▶ Activity:
Copy each line of the records that includes "dark".

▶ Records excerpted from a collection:

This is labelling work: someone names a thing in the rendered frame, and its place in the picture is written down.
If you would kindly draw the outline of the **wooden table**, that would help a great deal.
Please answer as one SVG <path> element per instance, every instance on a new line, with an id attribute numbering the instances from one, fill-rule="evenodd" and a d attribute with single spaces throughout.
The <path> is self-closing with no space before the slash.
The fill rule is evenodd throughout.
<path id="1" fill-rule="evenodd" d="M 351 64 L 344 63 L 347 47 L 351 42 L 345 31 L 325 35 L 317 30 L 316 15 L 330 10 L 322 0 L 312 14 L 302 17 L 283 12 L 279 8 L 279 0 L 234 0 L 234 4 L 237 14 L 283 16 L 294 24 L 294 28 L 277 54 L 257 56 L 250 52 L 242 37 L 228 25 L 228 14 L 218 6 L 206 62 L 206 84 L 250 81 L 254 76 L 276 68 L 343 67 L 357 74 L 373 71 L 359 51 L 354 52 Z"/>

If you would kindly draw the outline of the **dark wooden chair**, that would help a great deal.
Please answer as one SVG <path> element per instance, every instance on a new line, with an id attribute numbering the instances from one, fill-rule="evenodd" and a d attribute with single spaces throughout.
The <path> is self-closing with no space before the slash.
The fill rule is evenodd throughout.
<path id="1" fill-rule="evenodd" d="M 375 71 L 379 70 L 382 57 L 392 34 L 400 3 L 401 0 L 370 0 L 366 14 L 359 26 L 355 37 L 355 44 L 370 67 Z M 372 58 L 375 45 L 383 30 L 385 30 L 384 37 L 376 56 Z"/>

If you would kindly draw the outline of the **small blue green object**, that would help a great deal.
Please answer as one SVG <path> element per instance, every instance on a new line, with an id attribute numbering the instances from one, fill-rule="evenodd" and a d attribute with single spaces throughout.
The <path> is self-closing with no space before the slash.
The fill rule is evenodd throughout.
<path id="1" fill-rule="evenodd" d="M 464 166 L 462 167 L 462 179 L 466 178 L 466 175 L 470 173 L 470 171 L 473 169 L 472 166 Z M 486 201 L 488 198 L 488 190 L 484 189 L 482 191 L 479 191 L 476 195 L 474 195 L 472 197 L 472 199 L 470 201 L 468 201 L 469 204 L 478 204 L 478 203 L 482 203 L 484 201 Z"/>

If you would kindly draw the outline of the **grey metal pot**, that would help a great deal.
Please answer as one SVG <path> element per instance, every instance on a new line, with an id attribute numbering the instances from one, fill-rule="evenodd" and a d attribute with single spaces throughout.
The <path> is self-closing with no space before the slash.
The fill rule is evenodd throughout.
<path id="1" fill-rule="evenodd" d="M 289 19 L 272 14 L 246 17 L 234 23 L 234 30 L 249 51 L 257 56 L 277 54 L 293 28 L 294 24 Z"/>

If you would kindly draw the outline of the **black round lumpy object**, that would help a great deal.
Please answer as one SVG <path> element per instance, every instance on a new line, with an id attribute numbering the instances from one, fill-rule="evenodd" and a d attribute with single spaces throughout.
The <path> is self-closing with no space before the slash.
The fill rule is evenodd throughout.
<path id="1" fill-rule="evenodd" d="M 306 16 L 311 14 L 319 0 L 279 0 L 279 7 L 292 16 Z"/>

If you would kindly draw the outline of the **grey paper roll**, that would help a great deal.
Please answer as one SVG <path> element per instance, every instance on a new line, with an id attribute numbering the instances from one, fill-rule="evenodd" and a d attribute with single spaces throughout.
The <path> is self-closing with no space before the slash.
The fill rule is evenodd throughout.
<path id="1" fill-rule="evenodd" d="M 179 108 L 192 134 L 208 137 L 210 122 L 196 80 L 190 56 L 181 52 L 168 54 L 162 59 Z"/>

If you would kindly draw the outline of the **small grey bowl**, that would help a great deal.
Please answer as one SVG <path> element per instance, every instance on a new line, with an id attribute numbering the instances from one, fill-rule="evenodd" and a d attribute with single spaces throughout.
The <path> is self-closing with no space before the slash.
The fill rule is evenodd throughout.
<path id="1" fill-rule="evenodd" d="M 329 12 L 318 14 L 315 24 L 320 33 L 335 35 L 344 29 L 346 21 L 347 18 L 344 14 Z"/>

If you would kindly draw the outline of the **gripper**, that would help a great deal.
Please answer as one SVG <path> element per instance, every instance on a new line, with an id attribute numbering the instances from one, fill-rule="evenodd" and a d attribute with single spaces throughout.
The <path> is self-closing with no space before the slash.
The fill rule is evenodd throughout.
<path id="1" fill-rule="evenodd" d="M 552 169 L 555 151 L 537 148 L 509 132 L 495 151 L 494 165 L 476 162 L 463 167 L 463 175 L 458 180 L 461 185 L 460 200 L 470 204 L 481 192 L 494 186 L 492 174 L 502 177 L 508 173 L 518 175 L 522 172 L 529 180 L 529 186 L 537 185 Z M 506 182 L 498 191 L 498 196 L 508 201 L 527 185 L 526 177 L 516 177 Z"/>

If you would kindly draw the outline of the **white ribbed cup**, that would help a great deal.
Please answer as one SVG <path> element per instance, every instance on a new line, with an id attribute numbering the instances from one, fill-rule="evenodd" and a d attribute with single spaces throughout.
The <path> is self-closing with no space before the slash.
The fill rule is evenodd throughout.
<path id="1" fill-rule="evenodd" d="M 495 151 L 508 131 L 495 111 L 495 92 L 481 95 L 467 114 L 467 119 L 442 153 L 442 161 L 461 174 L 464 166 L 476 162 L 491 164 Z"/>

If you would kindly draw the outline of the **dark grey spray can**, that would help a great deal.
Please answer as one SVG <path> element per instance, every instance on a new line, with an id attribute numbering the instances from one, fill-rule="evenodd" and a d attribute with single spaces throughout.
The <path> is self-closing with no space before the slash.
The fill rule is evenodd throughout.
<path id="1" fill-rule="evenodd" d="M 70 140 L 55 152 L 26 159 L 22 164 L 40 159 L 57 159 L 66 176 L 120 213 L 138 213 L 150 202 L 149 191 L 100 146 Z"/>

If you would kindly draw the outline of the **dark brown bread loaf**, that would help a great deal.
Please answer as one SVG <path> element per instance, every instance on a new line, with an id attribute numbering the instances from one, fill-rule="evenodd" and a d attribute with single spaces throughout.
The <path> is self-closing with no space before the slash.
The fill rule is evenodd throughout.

▶ Solution for this exercise:
If you would kindly draw the outline of the **dark wooden chair**, that would help a great deal.
If you would kindly draw the outline of the **dark grey spray can**, that would help a great deal.
If you would kindly draw the outline of the **dark brown bread loaf**, that would help a great deal.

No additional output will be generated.